**TRY IT:**
Locate every line in the records below that holds the word "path" and return each one.

**SUPPLIED ENTRIES:**
Start of Block
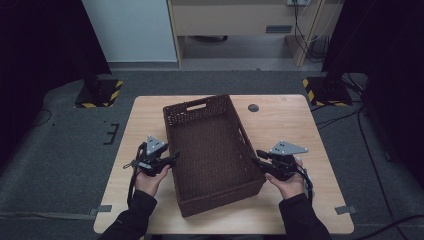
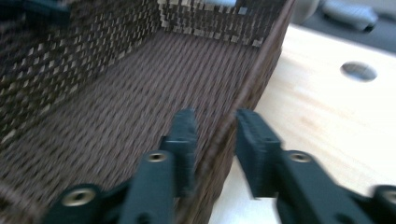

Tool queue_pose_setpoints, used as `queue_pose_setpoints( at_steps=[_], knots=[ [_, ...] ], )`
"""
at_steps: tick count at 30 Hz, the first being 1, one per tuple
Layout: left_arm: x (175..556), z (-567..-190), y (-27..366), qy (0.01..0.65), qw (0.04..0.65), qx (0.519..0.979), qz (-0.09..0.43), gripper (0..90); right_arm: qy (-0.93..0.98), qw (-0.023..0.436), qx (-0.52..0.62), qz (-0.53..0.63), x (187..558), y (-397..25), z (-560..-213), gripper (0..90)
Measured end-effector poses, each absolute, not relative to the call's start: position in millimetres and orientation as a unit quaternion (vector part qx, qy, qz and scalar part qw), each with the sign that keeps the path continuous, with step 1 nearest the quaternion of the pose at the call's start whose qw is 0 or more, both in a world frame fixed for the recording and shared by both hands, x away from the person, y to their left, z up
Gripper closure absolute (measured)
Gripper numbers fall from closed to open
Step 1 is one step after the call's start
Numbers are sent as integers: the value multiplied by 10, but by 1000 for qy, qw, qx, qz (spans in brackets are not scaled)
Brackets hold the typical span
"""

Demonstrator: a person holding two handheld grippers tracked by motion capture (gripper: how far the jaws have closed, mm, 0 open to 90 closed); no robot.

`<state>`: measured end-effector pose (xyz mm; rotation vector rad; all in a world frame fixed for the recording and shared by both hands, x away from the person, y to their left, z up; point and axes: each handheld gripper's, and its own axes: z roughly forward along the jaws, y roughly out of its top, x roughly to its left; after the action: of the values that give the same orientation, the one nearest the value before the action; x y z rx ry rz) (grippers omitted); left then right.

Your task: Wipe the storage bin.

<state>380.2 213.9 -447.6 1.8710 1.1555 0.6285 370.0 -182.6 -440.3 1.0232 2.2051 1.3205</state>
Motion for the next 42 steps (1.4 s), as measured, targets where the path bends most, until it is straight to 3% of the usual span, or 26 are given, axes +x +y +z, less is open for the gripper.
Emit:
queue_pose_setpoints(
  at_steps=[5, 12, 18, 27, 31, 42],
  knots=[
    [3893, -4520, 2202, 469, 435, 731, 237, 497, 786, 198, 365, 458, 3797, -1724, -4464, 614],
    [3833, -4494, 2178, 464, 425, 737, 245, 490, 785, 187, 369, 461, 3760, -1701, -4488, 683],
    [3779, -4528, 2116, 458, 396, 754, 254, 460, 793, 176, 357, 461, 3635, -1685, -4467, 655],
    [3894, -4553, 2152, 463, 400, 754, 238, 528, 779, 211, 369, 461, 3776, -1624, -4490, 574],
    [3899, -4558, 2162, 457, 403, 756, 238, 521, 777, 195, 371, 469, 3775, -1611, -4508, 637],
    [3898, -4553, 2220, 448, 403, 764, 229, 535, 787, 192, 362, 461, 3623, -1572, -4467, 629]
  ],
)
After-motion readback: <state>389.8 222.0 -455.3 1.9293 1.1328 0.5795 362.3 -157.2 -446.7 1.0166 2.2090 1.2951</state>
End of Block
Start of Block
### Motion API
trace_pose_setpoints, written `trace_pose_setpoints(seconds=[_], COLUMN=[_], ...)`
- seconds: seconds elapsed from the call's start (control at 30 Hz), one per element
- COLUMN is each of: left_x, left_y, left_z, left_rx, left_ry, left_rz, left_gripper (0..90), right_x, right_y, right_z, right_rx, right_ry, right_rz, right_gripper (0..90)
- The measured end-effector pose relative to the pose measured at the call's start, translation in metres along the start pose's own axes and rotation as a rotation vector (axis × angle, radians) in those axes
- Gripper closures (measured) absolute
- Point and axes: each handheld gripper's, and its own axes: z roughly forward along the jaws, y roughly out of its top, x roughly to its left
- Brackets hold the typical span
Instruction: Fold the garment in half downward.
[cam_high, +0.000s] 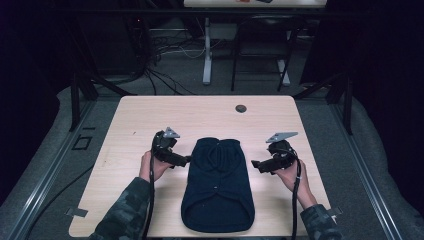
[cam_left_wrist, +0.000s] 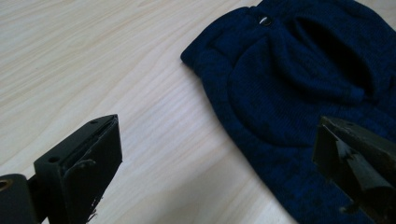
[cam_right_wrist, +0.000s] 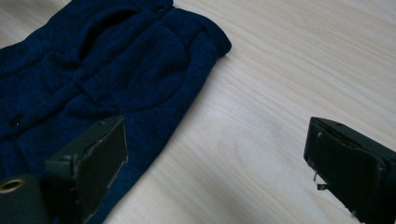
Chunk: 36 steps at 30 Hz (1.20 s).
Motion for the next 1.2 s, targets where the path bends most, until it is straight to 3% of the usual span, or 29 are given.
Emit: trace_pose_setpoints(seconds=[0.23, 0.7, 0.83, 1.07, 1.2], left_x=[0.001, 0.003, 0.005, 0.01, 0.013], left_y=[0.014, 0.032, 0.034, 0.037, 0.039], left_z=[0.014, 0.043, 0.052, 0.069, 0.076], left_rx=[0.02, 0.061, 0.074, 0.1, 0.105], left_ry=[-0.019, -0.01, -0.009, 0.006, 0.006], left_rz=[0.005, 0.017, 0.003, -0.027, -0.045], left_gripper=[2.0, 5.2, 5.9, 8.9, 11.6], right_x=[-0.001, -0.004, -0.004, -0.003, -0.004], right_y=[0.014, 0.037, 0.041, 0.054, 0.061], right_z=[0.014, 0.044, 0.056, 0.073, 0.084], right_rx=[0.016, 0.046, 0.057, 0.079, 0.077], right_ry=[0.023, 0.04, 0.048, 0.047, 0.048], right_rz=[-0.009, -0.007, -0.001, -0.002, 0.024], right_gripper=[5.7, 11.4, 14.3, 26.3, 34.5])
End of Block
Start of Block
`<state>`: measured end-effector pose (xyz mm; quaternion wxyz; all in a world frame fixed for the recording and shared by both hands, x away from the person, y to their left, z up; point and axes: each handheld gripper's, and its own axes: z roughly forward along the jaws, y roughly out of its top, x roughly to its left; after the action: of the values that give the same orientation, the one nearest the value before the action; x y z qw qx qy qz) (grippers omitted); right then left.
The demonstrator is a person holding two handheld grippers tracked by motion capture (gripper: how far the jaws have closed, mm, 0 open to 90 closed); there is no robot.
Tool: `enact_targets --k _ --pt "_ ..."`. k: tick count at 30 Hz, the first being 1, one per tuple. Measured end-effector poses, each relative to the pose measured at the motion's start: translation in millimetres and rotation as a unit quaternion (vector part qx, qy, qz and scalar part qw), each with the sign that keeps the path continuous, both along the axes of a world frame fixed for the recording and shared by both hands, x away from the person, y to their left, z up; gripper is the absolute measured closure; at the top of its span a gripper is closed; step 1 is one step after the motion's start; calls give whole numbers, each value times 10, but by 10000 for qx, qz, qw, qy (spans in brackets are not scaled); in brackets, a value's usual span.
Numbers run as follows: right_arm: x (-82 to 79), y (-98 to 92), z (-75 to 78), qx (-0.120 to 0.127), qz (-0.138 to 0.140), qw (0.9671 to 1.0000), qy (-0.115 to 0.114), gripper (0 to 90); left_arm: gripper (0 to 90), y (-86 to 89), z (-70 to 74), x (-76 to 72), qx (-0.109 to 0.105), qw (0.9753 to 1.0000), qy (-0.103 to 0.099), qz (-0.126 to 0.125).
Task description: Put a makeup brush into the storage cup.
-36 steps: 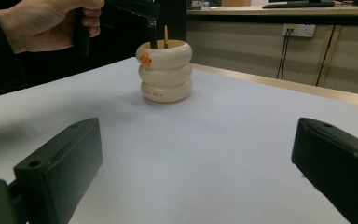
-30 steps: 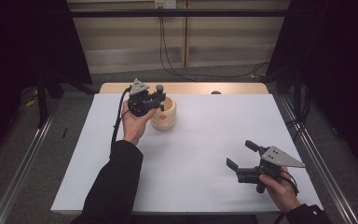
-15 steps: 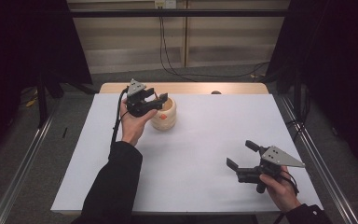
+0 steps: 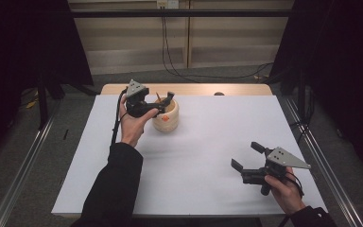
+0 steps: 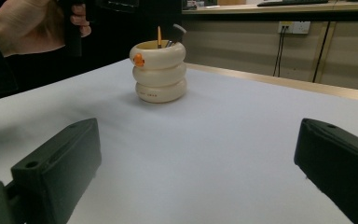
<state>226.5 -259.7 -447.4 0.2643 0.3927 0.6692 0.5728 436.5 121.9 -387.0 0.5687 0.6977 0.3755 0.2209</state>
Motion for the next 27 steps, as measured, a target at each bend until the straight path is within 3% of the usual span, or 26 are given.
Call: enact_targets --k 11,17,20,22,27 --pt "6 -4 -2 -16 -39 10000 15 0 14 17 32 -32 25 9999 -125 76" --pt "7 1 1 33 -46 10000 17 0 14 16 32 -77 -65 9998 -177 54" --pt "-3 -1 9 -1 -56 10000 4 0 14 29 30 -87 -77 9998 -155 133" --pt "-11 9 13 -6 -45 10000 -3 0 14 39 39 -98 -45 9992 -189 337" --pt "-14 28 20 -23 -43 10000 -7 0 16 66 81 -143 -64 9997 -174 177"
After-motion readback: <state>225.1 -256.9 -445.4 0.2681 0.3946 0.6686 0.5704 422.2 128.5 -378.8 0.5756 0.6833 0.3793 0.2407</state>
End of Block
**TASK ANSWER:**
Measured end-effector poses, each absolute, not relative to the call's start: position in millimetres and orientation as a unit quaternion (vector part qx, qy, qz and scalar part qw), each with the sign that keeps the path continuous, with step 1 nearest the quaternion of the pose at the call's start whose qw is 0 or more, both in a world frame fixed for the recording and shared by both hands, x away from the person, y to their left, z up
Motion for the next 42 steps (1.4 s), as measured, targets where the path bends most, until it is straight to 3% of the usual span, or 26 are given, axes +x +y +z, less is open for the gripper.
Motion for the next 1.2 s, targets where the path bends most, until it is straight to 3% of the usual span, or 29 are given.
Tool: `enact_targets --k _ --pt "_ ..."`. k: tick count at 30 Hz, the first being 1, one per tuple. Measured end-effector poses, each relative to the pose measured at the motion's start: translation in millimetres and rotation as a unit quaternion (vector part qx, qy, qz and scalar part qw), each with the sign that keeps the path continuous, both along the axes of a world frame fixed for the recording and shared by both hands, x away from the person, y to their left, z up; gripper is the absolute measured closure; at the top of its span a gripper is closed; step 1 is one step after the motion's start; calls give whole numbers, each value times 10, but by 10000 for qx, qz, qw, qy (spans in brackets are not scaled); in brackets, a value's usual span.
Motion for the next 27 steps, as measured, a target at each bend until the straight path is within 3% of the usual span, or 26 are given.

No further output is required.